# Data provided:

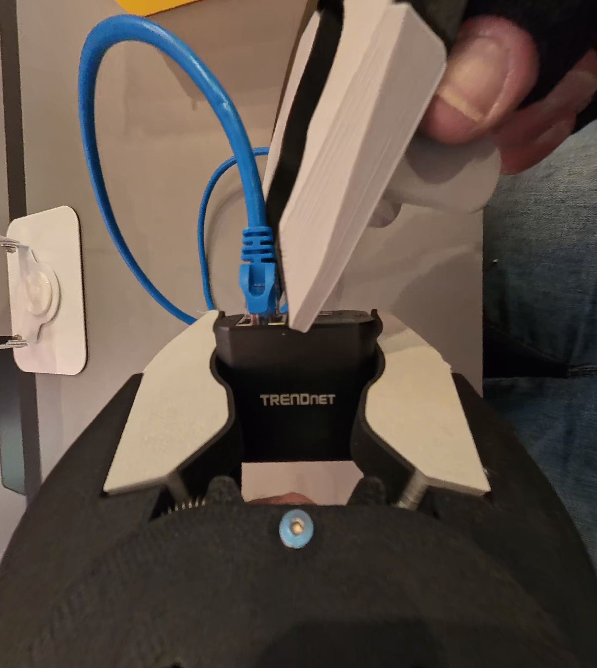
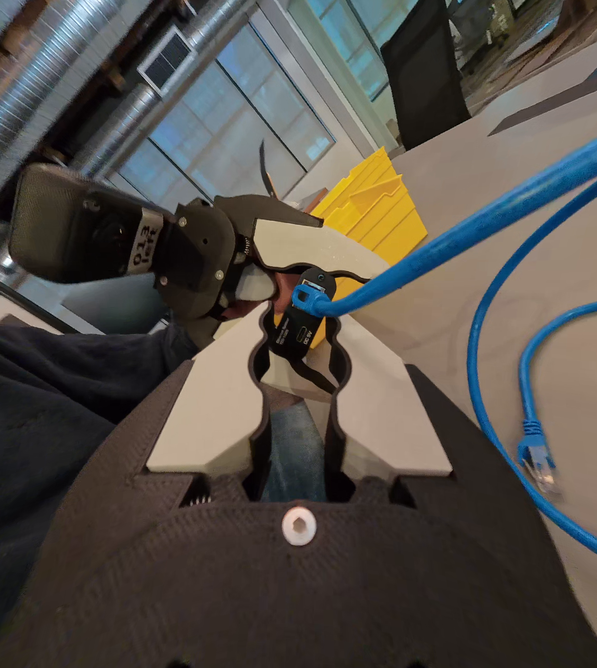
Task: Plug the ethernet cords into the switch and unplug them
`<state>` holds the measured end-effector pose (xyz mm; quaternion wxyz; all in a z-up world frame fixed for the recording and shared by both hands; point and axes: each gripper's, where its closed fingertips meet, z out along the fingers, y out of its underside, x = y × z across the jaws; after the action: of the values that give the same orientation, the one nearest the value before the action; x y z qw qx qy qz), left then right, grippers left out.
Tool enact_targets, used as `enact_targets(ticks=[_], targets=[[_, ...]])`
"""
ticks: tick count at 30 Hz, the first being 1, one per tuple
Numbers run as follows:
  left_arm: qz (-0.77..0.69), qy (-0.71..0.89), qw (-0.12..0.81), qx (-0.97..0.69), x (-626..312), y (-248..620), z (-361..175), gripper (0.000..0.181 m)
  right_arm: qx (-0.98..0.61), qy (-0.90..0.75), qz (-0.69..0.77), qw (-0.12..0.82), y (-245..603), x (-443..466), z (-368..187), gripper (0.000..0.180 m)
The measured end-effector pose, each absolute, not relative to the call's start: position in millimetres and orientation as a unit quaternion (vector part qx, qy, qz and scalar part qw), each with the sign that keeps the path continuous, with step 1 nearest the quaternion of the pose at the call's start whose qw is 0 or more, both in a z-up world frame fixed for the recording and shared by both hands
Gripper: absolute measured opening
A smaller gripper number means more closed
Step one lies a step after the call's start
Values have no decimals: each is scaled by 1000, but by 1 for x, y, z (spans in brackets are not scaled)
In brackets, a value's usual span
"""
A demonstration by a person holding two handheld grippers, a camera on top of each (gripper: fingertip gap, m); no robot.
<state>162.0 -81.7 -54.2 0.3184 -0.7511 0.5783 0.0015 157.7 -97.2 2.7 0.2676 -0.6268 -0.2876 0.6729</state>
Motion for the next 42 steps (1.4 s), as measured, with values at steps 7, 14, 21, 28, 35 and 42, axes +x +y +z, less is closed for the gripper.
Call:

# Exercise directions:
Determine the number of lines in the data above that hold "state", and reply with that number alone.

# Answer box:
2